# Understanding the behaviour of sc.pp.highly_variable_genes with a batch_key and different values of n_top_genes

Hi all,

I was trying to understand how the algorithm for `sc.pp.highly_variable_genes` works when operating it in a batch-aware manner. I think that I’ve figured it out so I’m writing it down in case anyone else was confused like myself.

My (possibly naive) assumption was that when a `batch_key` was set the function would first output the most variable genes within all the batches, then those with highest variance in all batches except one, etc… The `n_top_genes` variable would only control the number of genes being returned, and if this was lower than the number of genes that were most variable across all batches, then only those genes would be returned.

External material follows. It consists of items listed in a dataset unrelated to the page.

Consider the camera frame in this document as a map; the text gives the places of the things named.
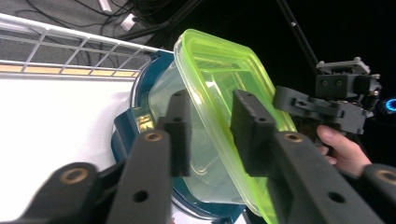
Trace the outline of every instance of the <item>clear plastic container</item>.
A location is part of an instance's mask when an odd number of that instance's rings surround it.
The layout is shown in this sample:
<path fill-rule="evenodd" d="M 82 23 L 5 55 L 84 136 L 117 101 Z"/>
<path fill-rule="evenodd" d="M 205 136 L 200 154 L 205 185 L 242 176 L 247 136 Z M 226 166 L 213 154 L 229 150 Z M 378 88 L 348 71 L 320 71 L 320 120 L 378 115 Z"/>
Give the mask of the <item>clear plastic container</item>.
<path fill-rule="evenodd" d="M 266 178 L 246 174 L 230 131 L 233 90 L 255 94 L 280 131 L 295 131 L 289 114 L 272 105 L 275 87 L 255 53 L 233 42 L 187 30 L 175 44 L 175 62 L 149 95 L 154 117 L 164 115 L 170 95 L 187 89 L 191 108 L 191 193 L 211 203 L 245 203 L 268 223 L 277 223 Z"/>
<path fill-rule="evenodd" d="M 172 94 L 184 89 L 186 85 L 173 62 L 156 81 L 148 96 L 155 120 L 165 116 Z M 193 104 L 191 127 L 191 176 L 184 178 L 191 194 L 205 203 L 244 204 Z"/>

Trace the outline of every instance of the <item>black background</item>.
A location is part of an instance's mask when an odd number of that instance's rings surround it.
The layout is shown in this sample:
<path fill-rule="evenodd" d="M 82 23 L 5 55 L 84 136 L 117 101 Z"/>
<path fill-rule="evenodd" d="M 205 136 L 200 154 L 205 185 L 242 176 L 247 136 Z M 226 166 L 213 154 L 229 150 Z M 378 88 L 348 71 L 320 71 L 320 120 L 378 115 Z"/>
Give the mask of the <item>black background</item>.
<path fill-rule="evenodd" d="M 381 100 L 396 96 L 395 1 L 287 3 L 319 61 L 351 61 L 359 56 L 372 74 L 381 74 Z M 172 50 L 188 28 L 250 47 L 275 85 L 315 94 L 317 72 L 275 0 L 203 1 L 164 37 L 162 46 Z M 372 162 L 396 166 L 395 123 L 394 116 L 366 120 L 360 139 Z"/>

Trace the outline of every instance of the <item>black mount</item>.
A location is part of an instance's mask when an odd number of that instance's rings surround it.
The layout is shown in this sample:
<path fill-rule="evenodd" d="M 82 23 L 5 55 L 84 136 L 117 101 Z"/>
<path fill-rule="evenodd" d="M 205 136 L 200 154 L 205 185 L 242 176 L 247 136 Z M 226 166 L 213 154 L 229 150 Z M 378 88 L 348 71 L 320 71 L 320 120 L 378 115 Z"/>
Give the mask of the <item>black mount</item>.
<path fill-rule="evenodd" d="M 324 74 L 317 76 L 317 98 L 276 87 L 274 107 L 311 123 L 316 120 L 316 124 L 326 124 L 344 135 L 363 134 L 364 122 L 374 115 L 379 100 L 380 75 L 369 75 L 369 66 L 359 57 L 346 62 L 320 62 L 317 69 Z"/>
<path fill-rule="evenodd" d="M 268 177 L 279 223 L 395 223 L 396 169 L 342 176 L 303 134 L 279 132 L 252 93 L 233 92 L 231 130 L 246 172 Z"/>

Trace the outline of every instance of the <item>bolt hole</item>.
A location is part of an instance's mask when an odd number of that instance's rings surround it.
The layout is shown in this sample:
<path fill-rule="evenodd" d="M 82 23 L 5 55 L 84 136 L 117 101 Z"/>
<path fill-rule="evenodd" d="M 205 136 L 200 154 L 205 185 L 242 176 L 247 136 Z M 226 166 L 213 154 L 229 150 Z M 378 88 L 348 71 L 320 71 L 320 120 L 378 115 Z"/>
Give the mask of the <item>bolt hole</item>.
<path fill-rule="evenodd" d="M 295 143 L 303 142 L 303 139 L 295 134 L 288 133 L 285 134 L 285 137 L 291 142 L 295 142 Z"/>
<path fill-rule="evenodd" d="M 134 194 L 134 202 L 136 203 L 142 203 L 145 200 L 147 200 L 149 197 L 149 194 L 144 191 L 144 190 L 140 190 L 137 193 Z"/>
<path fill-rule="evenodd" d="M 341 194 L 336 193 L 336 192 L 330 192 L 329 198 L 332 199 L 336 203 L 344 203 L 346 201 L 346 199 Z"/>
<path fill-rule="evenodd" d="M 61 175 L 61 181 L 64 184 L 76 184 L 88 176 L 88 170 L 84 168 L 74 168 L 68 171 L 65 171 Z"/>
<path fill-rule="evenodd" d="M 396 180 L 396 175 L 392 173 L 384 173 L 383 176 L 389 180 Z"/>
<path fill-rule="evenodd" d="M 159 133 L 146 134 L 146 140 L 148 140 L 150 142 L 155 142 L 155 141 L 161 140 L 162 138 L 163 138 L 163 136 Z"/>
<path fill-rule="evenodd" d="M 335 86 L 340 87 L 343 85 L 343 82 L 341 80 L 335 80 Z"/>

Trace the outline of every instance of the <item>finger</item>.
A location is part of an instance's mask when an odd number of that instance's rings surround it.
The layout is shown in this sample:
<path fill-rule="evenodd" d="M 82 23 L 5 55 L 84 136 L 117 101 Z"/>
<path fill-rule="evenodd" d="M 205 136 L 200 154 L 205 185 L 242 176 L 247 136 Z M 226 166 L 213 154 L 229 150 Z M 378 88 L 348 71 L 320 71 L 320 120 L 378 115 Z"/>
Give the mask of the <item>finger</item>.
<path fill-rule="evenodd" d="M 329 148 L 321 146 L 321 147 L 319 147 L 319 152 L 320 152 L 320 154 L 322 154 L 324 156 L 329 152 Z"/>
<path fill-rule="evenodd" d="M 356 157 L 362 154 L 361 148 L 356 143 L 350 141 L 332 128 L 319 125 L 317 132 L 324 144 L 333 147 L 343 157 L 357 159 Z"/>
<path fill-rule="evenodd" d="M 333 158 L 333 157 L 330 157 L 330 156 L 325 156 L 324 158 L 329 162 L 330 165 L 335 165 L 337 163 L 337 159 L 336 158 Z"/>

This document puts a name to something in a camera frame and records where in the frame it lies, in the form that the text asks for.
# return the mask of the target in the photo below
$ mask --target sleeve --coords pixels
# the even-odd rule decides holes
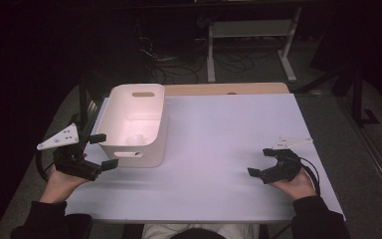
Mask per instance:
[[[293,239],[349,239],[343,215],[328,210],[319,196],[293,202],[296,217],[292,220]]]
[[[11,239],[69,239],[66,207],[67,202],[49,204],[33,201],[26,222],[11,232]]]

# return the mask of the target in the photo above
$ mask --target hand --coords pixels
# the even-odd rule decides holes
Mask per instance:
[[[71,196],[77,187],[85,182],[88,182],[88,180],[64,174],[57,171],[55,166],[53,166],[48,184],[39,201],[45,203],[63,202]]]
[[[271,186],[282,190],[292,200],[298,200],[303,197],[316,195],[311,179],[303,168],[292,181],[277,181],[271,183]]]

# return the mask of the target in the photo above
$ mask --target floor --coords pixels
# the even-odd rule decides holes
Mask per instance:
[[[217,42],[217,83],[284,82],[290,90],[295,90],[324,74],[309,67],[318,42],[296,39],[288,58],[297,81],[289,83],[276,52],[282,43],[283,39],[275,38]],[[147,62],[153,81],[164,85],[206,84],[206,49],[206,42],[198,40],[191,55],[189,49],[184,53],[158,50],[158,58],[149,58]],[[359,128],[347,110],[351,93],[347,97],[335,97],[330,91],[333,83],[331,80],[309,93],[297,94],[296,100],[342,206],[352,238],[382,239],[382,168],[377,167],[375,160],[377,155],[382,158],[382,100],[375,89],[364,84],[363,107],[372,110],[380,123]],[[62,103],[48,133],[65,125],[78,110],[76,93],[73,90]],[[30,180],[24,179],[20,184],[0,223],[0,238],[8,238],[11,228],[23,223],[31,198],[39,197],[44,188],[33,161],[25,178]],[[271,237],[285,226],[269,225]],[[91,238],[120,238],[121,231],[122,225],[97,221]],[[279,238],[291,238],[290,231]]]

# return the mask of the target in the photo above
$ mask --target white tabletop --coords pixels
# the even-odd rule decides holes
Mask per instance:
[[[104,172],[74,192],[67,213],[142,223],[266,223],[294,216],[290,199],[247,171],[276,165],[263,148],[280,137],[310,137],[293,95],[166,97],[165,106],[162,164]],[[315,165],[324,201],[342,213],[313,143],[292,150]],[[98,144],[86,153],[87,160],[107,160]]]

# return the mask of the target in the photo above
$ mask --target cable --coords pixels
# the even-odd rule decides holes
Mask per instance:
[[[49,164],[46,168],[45,168],[45,172],[47,172],[49,170],[49,168],[51,168],[52,165],[54,165],[55,163],[52,162],[51,164]]]
[[[226,50],[226,51],[222,50],[222,45],[224,44],[221,44],[221,47],[220,49],[217,49],[217,52],[218,54],[223,55],[228,62],[226,62],[225,60],[222,60],[220,57],[214,57],[214,60],[221,68],[231,73],[243,73],[246,70],[252,69],[254,67],[253,60],[271,56],[283,46],[283,44],[280,43],[276,47],[274,47],[272,50],[268,51],[265,55],[254,57],[252,55],[260,49],[260,45],[262,44],[257,44],[254,48],[252,48],[248,53],[244,55],[242,55],[241,53],[244,51],[248,51],[248,49],[240,48],[237,41],[234,41],[235,50]],[[249,61],[251,65],[247,66],[244,61]]]
[[[177,64],[172,64],[172,63],[168,64],[166,62],[160,63],[160,62],[152,61],[149,68],[151,69],[153,79],[155,80],[155,82],[160,82],[158,78],[162,77],[163,78],[162,85],[166,84],[166,80],[168,79],[170,79],[173,82],[173,84],[175,84],[174,78],[168,75],[173,75],[177,77],[185,77],[185,76],[192,75],[195,77],[195,84],[198,84],[199,82],[198,73],[203,69],[203,66],[205,65],[205,61],[202,60],[201,63],[198,65],[197,69],[194,70],[190,66],[191,62],[194,62],[194,61],[187,61],[187,59],[188,57],[186,56],[182,58],[178,58],[176,60],[176,62],[178,62]]]
[[[40,150],[36,151],[36,168],[43,180],[47,182],[49,180],[49,176],[46,173],[46,170],[43,170],[42,152]]]
[[[317,168],[315,168],[315,166],[310,161],[308,161],[307,159],[305,159],[303,157],[301,157],[300,159],[307,161],[309,164],[311,164],[312,168],[314,168],[315,173],[317,174],[317,177],[315,177],[314,173],[312,172],[312,170],[308,166],[302,165],[303,169],[305,169],[305,171],[308,173],[309,177],[311,178],[311,180],[314,184],[315,193],[317,194],[317,196],[320,196],[321,195],[320,176],[318,174]]]
[[[157,59],[158,58],[157,54],[153,53],[153,42],[149,38],[146,38],[146,37],[139,37],[139,40],[146,40],[150,44],[150,46],[149,46],[148,51],[142,49],[141,47],[138,48],[138,50],[147,54],[149,57],[151,57],[153,59]]]

However this isn’t quite what happens, `n_top_genes` also influences how the most highly variable genes are calculated in some way. Here’s an example:

Preparing the data:

``````import scanpy as sc
import functools

# Create bacthes
adata.obs['batches'] = functools.reduce(lambda a, b: a+b, list([ ["batch" + i]*int(adata.n_obs/3) for i in ["1","2","3"] ]))

# Logcounts
``````

2000 HVGs

``````sc.pp.highly_variable_genes(
adata, n_top_genes=2000, flavor="cell_ranger", batch_key='batches'
)
n_batches
``````
``````0    28084
1     3623
2      716
3      315
``````

There are 315 HVGs that have high variance in all three batches. By my initial assumption, if you only ask for 300 high variance genes, then all the returned genes will be highly-variable in all three batches. However, this isn’t what happens:

``````sc.pp.highly_variable_genes(
adata, n_top_genes = 300, flavor="cell_ranger", batch_key='batches'
)
``````0    32045
This had me stumped, but from looking at the source code I think the reason is because `n_top_genes` defines the gene threshold for each batch, not just the dataset as a whole. So when I asked for 2000 HVGs, it obtained 2000 HVGs within each batch, combined these, and ordered by the number of batches each gene had high variance in, taking the top 2000 of these. 315 of the top 2000 HVGs from each batch were in common with each of the three. When asking for 300 HVGs, the top 300 HVGs from each batch were calculated, so the overlap between all three batches will be smaller.
Initially this approach didn’t make sense to me, but I do now understand. The `n_top_genes` variable defines the threshold of the HVGs variance/dispersion to take from each batch. The number of HVGs in common between the batches only makes sense in the context of where the limit for high variance of a gene is.